The longest government shutdown in U.S. history has already hurt the economy, but economists may struggle to fully assess the damage because the closure also disrupted key data.
The impact of the six-week shutdown on the economy has grown every day. Government employees on furlough reduced spending and went without pay in thousands of cases. Many low-income households had to further tighten their budgets as a result of Supplemental Nutrition Assistance Program (SNAP) delayed payments. The disruption was exacerbated by flight delays and cancellations.
Government shutdown is harming consumer spending power
Additionally, the shutdown reduced Americans’ economic outlook and increased uncertainty.

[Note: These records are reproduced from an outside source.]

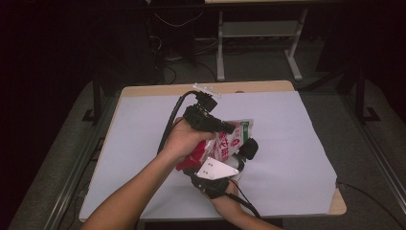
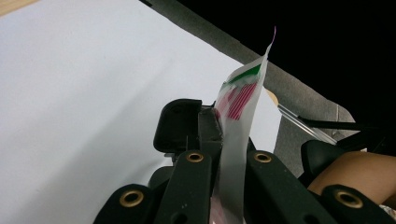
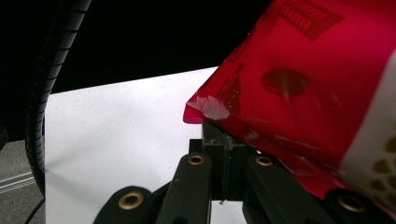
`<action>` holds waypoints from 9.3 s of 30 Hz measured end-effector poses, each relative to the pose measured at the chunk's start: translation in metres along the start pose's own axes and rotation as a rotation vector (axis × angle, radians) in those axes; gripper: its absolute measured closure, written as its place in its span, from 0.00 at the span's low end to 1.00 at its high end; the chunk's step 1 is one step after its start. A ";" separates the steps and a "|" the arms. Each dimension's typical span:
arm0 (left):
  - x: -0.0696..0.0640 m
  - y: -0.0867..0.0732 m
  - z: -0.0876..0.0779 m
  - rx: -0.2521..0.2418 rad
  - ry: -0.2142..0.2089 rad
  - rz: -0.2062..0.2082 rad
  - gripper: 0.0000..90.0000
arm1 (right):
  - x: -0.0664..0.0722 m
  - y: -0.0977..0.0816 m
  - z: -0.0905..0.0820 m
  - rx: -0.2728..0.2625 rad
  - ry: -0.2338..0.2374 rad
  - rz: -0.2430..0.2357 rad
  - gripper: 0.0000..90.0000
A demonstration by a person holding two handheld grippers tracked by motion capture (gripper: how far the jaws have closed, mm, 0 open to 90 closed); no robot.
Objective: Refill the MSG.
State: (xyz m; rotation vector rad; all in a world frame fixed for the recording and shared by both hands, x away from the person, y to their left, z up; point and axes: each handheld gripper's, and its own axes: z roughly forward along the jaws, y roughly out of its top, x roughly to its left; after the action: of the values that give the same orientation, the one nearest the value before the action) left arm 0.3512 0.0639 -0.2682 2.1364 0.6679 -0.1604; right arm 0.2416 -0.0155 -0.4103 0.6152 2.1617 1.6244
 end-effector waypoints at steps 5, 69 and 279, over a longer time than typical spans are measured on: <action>-0.001 0.000 0.001 0.008 0.004 0.002 1.00 | 0.000 0.000 0.000 -0.003 0.002 -0.001 1.00; -0.001 0.002 0.006 0.006 0.002 0.002 1.00 | -0.002 0.001 -0.001 -0.012 0.001 0.008 1.00; -0.006 0.005 0.027 0.053 0.030 0.025 1.00 | -0.004 0.010 -0.004 -0.063 0.006 0.002 1.00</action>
State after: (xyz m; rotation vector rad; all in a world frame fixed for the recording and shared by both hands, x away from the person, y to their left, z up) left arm 0.3521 0.0385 -0.2793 2.2005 0.6601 -0.1342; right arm 0.2444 -0.0182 -0.3997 0.5950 2.1056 1.6911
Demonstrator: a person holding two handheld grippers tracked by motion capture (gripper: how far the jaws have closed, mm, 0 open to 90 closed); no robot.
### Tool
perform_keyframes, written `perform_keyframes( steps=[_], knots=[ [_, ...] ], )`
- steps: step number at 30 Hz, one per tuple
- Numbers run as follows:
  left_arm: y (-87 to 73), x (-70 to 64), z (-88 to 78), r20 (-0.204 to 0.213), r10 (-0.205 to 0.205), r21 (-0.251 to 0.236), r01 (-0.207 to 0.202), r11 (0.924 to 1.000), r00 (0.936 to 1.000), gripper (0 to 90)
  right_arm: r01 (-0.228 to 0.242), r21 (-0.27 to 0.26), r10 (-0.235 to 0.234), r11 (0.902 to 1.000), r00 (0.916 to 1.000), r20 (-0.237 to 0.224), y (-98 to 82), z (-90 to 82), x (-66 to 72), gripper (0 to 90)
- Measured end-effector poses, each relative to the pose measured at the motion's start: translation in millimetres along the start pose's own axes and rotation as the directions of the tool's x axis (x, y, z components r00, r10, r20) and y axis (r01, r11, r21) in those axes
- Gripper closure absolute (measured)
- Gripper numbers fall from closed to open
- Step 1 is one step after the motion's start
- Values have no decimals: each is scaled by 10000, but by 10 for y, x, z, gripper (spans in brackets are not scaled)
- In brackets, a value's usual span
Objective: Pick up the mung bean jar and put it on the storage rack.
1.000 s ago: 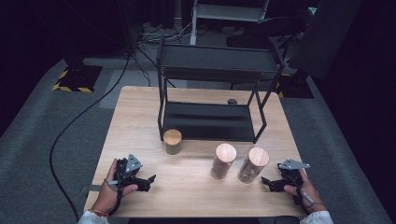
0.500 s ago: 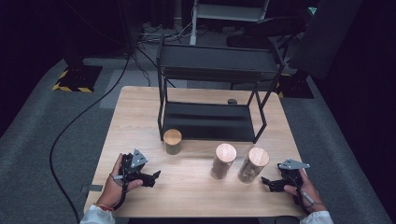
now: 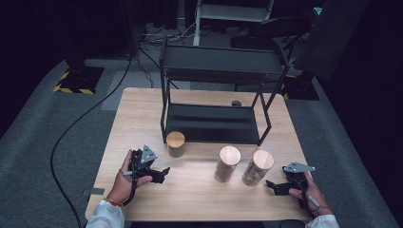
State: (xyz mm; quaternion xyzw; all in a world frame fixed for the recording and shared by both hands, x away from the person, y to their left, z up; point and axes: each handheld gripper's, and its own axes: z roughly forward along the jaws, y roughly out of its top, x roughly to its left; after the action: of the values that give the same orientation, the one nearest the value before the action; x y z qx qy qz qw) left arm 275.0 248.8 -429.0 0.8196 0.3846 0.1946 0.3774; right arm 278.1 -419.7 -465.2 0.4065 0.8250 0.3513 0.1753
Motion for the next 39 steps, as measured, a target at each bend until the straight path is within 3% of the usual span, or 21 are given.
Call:
perform_keyframes(
  steps=[9, 39],
  knots=[
    [103, 29, 75, 147, -29, -230, 33, 9997, 9999, 18, 0, 2, 0, 10000, 10000, 0, 0, 0, 0, 0],
    [354, 79, 386, 377, -174, -263, 184, 9995, 9991, 19, -1, 2, 1, 10000, 10000, 0, 0, 0, 0, 0]
  ],
)
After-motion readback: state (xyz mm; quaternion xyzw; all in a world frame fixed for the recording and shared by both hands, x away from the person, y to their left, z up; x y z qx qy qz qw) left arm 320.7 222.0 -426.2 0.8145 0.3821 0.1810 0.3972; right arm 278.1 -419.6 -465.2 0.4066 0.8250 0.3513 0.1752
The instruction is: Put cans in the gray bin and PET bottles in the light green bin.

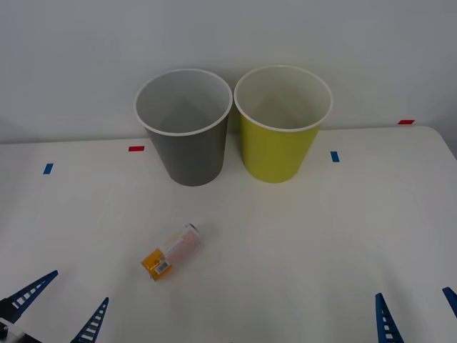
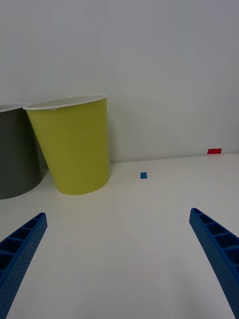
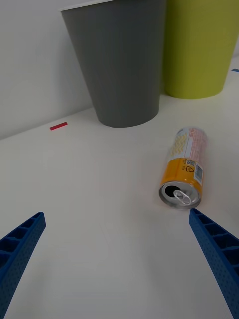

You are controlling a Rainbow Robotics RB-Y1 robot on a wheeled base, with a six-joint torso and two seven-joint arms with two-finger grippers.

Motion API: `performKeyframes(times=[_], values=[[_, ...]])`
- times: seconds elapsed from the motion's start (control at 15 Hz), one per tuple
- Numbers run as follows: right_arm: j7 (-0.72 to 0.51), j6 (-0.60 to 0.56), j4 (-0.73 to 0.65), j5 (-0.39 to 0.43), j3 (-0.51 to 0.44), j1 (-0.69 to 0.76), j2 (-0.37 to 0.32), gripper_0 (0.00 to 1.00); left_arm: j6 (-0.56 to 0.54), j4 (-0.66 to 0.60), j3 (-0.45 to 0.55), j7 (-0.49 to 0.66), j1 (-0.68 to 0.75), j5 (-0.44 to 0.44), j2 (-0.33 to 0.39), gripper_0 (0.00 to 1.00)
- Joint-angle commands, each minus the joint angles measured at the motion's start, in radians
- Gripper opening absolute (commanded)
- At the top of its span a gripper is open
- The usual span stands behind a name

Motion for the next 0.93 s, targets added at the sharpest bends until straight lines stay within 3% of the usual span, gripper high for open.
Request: performKeyframes(times=[0.07,0.53,0.93], values=[[0.000,0.000,0.000,0.000,0.000,0.000,0.000,1.00,0.146,-0.060,-0.046,0.000,-0.053,0.000,0.056,1.00],[0.000,0.000,0.000,0.000,0.000,0.000,0.000,1.00,0.553,-0.247,-0.172,0.002,-0.183,0.003,0.189,1.00],[0.000,0.000,0.000,0.000,0.000,0.000,0.000,1.00,0.966,-0.388,-0.339,-0.027,-0.344,-0.014,0.193,1.00]])
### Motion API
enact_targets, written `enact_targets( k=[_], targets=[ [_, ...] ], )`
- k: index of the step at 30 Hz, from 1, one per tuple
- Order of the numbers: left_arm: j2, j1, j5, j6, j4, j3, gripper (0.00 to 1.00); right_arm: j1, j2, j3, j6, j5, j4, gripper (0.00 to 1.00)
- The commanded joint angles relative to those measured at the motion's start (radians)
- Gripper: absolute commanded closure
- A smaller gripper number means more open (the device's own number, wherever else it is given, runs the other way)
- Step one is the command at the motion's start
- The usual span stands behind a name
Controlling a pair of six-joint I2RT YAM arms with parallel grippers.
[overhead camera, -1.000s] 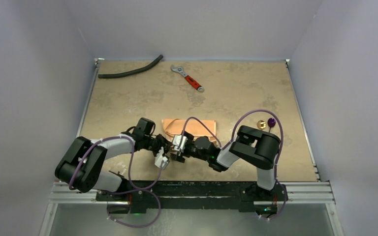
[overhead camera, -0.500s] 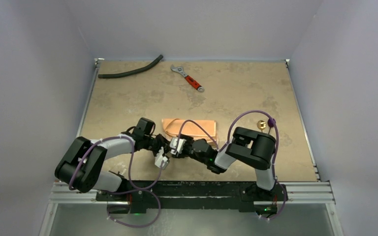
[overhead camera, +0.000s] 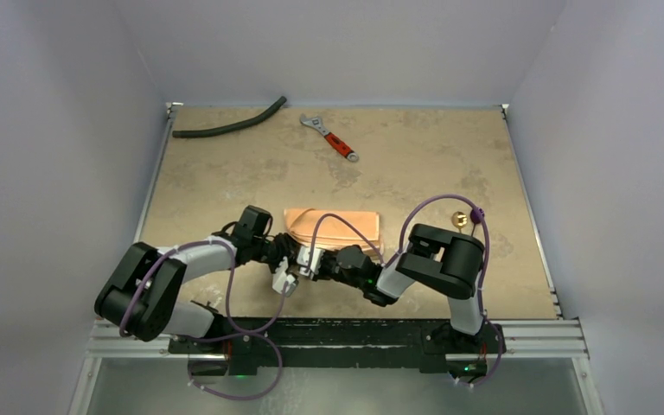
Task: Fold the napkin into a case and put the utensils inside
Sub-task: Pick up the 2/3-rectangle-folded napkin at the center of the board.
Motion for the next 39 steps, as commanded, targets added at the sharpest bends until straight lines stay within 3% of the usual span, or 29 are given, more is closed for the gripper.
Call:
enact_targets(
  k=[1, 12, 18, 20, 23, 27, 30, 35, 39],
  targets=[
    [-0.028, -0.005, 0.010, -0.004, -0.014, 0.012, 0.69, 0.013, -0.013, 0.006, 0.032, -0.058, -0.008, 1.00],
    [-0.139, 0.057, -0.018, -0.061, -0.223, 0.067, 0.61, 0.027, -0.013, 0.002, 0.103, -0.069, -0.008, 1.00],
    [-0.220, 0.062, -0.102, -0.128, -0.271, 0.055, 0.45, 0.027, -0.010, -0.008, 0.140, -0.063, 0.025, 1.00],
    [-0.240, 0.064, -0.137, -0.150, -0.295, 0.067, 0.45, 0.026, -0.015, -0.017, 0.150, -0.063, 0.044, 1.00],
    [-0.227, 0.066, -0.211, -0.194, -0.306, 0.098, 0.56, 0.025, -0.031, -0.037, 0.168, -0.063, 0.077, 1.00],
    [-0.148, 0.078, -0.308, -0.570, -0.084, 0.164, 0.59, 0.027, -0.026, -0.045, 0.206, -0.076, 0.114, 1.00],
    [-0.070, 0.086, -0.315, -0.809, -0.116, 0.289, 0.59, 0.026, -0.022, -0.052, 0.231, -0.088, 0.142, 1.00],
    [-0.060, 0.079, -0.250, -0.991, -0.056, 0.322, 0.58, 0.026, -0.015, -0.067, 0.275, -0.113, 0.169, 1.00],
    [-0.068, 0.049, -0.231, -1.012, -0.024, 0.286, 0.58, 0.024, -0.015, -0.076, 0.307, -0.109, 0.180, 1.00]
  ],
)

According to a University of Michigan study released last Friday, 71% of respondents anticipate higher unemployment in the upcoming year, which is the highest level since 1980.
Experience has shown that once the government reopens, the economy usually recovers the majority of its losses. Eight Senate Democrats joined Republicans in advancing a bill to break the impasse, which could lead to a reopening as early as this week. The agreement guarantees back pay for furloughed federal employees, which will replenish household budgets and encourage catch-up spending.
It is still difficult for economists and decision-makers to discern between short-term shutdown effects and more serious economic vulnerabilities. Evidence indicated that the job market had slowed and that consumers with lower and middle incomes were becoming more frugal with their spending even before the closure started on October 1. “It’s not as if you had a shutdown in an environment where people were comfortable saying the next six months was going to look like the last six months,” said Robert Barbera, director of the Johns Hopkins University Center for Financial Economics.
A six-week shutdown would lower fourth-quarter annualized GDP growth by 1.5 percentage points, according to the Congressional Budget Office (CBO). The CBO warned that such estimates are challenging, citing the 2019 shutdown as an example. Oxford Economics predicted a smaller hit of roughly one percentage point.